# THRU THE HULL FITTINGS/ safety!!!!



## fishinwhits (Oct 6, 2007)

Any boat that has thru the hull fittings should have these or something simular aboard for safety. JUST MY OPINION.

I bought these on line at a plumbing suppy place.I have one for each and every size for my boat. Tony


----------



## JOHNJOHN205 (Oct 2, 2007)

i agree ihave seen hoses break on a thru hull and water start leaking in to the boat.


----------



## biggamefishr (Oct 26, 2007)

all thru hulls on my boat, below the water line, have ball valves on them....AND THEY HAVE SAVED ME BEFORE!!!


----------



## X-Shark (Oct 3, 2007)

Those are nice.  I'd put a little silicone grease on the threads of the shaft. It will keep things clean if the grease touches something in storage and keep the threads from not working when the s#%t hit's the fan.



The proper term for these is "Damage Control Plugs".

This is what the norm is.


----------



## GONU (Oct 3, 2007)

Get a Cape Horn call it good.


----------



## sailor (Oct 29, 2007)

Are those cockpit drains and bilge pump through hulls? NO WAY I would EVER plug them up. If you keep your boat in the water and are worried about a hose failing, upgrade your hoses, double clamp them and install a high water alarm (which can be done for under $30).


----------



## oldflathead (Oct 3, 2007)

Also,if your boat has those cheap ass plastic through hulls, replace them with bronze. Those white plastic through hulls degenerate in sunlight and are easily broken off by items adrift in a seaway. I know of several boat that were sunk by them breaking. One Wellcraft 29' that sunk at PB, I bought for $1,000, replaced the engines, made it pretty again and netted a bunch of $$.

Tom


----------



## pappastratos (Oct 9, 2007)

The idea is good, but that will keep water in because it looks like you are plugging the self draining cockpit drains.
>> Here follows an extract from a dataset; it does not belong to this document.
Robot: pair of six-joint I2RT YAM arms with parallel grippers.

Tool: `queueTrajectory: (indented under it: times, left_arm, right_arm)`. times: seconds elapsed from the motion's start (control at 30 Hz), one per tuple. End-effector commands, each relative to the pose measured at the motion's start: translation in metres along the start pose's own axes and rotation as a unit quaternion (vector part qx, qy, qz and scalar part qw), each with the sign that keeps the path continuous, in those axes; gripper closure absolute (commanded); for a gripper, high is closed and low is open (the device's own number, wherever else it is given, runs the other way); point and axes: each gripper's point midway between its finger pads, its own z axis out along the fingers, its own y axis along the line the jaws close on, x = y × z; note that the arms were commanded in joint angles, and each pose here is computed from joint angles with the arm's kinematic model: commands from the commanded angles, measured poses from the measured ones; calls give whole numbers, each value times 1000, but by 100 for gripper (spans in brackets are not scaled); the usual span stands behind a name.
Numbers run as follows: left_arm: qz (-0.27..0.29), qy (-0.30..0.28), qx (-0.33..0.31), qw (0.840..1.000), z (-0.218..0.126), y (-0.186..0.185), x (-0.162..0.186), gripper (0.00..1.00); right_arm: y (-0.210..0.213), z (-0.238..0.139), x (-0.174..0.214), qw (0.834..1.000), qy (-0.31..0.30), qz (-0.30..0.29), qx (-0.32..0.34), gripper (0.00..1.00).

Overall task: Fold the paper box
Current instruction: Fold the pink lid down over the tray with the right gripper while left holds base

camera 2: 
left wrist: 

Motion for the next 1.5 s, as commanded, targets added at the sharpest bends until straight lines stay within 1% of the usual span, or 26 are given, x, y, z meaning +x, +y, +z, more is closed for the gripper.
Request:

It would be a good idea to keep some stored in the boat in case of an emergency or hose seperation.


----------



## X-Shark (Oct 3, 2007)

> keep some stored in the boat in case of an emergency or hose seperation.






That's what he's doing guy's. He just showed a pix so you could see them, not leaving them in, or at least I hope so.


----------



## fishinwhits (Oct 6, 2007)

Thanks X Shark!!!!!!!!!!!!!! I put the plugs in just to take a picture.THE ONLY PLUGS I PUT IN ARE THE 3 DRAIN PLUGS.

I keep the test plugs onboard just for emergencys. ANYONE SHOULD NEVER COMPROMISE SELF BAILING, BUT IF I HAD A HOSE OR CLAMP COME LOSE AT THE THRU-HULL FITTING WHICH DRAINS THE WATER OUT FROM THE DECK OF THE BOAT.

HECK YEA I WOULD PLUG IT OFF,TURN ON THE BEILGE PUMPS AND HEAD IN. Tony


----------



## 401 Cay (Sep 30, 2007)

I have had a thru hull hose break and flooded the fuel cell compartment on a NEW boat.. luckily we were at the dock and could hear water rushung in.. we had to pull the fuel cell access decking plate (which had about 30 screws) to get in to fix it.. had this happened offshore without having a plug like these we would have been hating it. That compartment, though sealed by bulkheads, has no bilge in the event of fuel cell failure it keeps the fuel contained.. but it still held ALOT of water! Having plugs onboard is a GREAT idea.


----------



## Outta Line (Dec 1, 2007)

shutoff valves are nice if accessable


----------



## David Ridenour (Sep 28, 2007)

> *Billybob (1/12/2008)*
> 
> 
> 
> Better'n all that..........Get a Kevlacat that has no through hulls below the water line






Sounds great but I can't quite grasp how they defy physics or is there no raw water washdown or livewell(s)?


----------



## kTkGreenGo (Oct 2, 2007)

This is my sons handle but I snuck sp? in. Regarding thru hulls, if you have nylon below the water line replace them with bronz ALLWAYS put a valve on them. and just for safteys sake get some wooden plugs to drive in for an emergancy. ALLWAYS INSTALL WITH 3M 5200! I have been a boatbuilder for over 30 yrs. The #1 rule is no nylon and valves below the waterline. Just thought I would put my two cents in. Tight lines, Larry King


----------



## X-Shark (Oct 3, 2007)

> ALLWAYS INSTALL WITH 3M 5200!




Sorry, but the most overused and misused product out there.



4200 Fast will work just fine and the fitting will be able to be changed out without pulling gellcoat off the hull years down the road.


----------